[TO DO]: What appears from the first line of the data below through the line containing "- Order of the", both included, should be copied exactly, and nothing else.

[EXERCISE MATERIAL]:
★ ★ ★ ★ ★ ★ ★
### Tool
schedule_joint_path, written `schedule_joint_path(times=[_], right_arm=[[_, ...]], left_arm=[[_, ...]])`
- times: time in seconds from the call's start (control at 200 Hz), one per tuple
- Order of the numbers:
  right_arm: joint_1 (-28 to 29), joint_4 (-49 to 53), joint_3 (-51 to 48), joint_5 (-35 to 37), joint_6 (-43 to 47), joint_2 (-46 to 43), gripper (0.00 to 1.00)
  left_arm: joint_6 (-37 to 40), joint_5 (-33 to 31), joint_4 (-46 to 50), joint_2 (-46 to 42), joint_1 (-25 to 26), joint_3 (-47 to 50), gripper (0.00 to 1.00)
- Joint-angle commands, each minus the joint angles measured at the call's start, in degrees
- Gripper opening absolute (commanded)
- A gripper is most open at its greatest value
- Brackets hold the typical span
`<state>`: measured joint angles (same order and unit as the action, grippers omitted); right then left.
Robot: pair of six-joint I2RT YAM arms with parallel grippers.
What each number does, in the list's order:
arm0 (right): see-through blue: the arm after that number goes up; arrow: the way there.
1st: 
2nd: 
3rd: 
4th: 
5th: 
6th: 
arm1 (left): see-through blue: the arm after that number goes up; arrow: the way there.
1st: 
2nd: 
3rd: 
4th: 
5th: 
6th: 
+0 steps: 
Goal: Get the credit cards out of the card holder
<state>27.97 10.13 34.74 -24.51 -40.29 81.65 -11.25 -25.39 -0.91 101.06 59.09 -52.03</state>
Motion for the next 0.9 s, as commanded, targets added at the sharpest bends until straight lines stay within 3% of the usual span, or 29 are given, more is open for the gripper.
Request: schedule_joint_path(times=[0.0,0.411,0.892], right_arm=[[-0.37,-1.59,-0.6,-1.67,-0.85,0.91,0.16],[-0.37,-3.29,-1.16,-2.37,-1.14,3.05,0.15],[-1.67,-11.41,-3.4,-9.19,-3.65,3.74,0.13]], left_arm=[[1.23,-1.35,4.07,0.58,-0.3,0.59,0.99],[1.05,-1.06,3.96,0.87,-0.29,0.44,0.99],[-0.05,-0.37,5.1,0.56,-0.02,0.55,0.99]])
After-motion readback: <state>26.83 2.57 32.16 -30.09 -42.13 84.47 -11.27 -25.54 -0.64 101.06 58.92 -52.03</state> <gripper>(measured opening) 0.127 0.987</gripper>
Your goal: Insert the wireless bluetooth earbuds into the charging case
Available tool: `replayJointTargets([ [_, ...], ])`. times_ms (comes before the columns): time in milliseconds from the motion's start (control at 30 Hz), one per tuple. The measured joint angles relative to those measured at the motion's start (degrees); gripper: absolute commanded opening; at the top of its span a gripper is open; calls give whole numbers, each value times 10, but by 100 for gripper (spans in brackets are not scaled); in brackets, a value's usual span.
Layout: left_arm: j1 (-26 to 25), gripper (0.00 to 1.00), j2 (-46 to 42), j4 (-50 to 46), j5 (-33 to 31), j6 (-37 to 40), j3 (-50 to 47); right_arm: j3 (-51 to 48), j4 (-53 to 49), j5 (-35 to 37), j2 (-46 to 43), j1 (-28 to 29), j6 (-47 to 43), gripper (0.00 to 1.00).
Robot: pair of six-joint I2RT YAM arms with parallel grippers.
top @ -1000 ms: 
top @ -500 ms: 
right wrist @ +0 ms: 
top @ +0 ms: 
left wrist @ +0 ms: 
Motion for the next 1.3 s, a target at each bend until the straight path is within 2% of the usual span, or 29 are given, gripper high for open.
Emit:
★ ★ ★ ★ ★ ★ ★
[RESULT OF THE TASK]:
### Tool
schedule_joint_path, written `schedule_joint_path(times=[_], right_arm=[[_, ...]], left_arm=[[_, ...]])`
- times: time in seconds from the call's start (control at 200 Hz), one per tuple
- Order of the numbers:

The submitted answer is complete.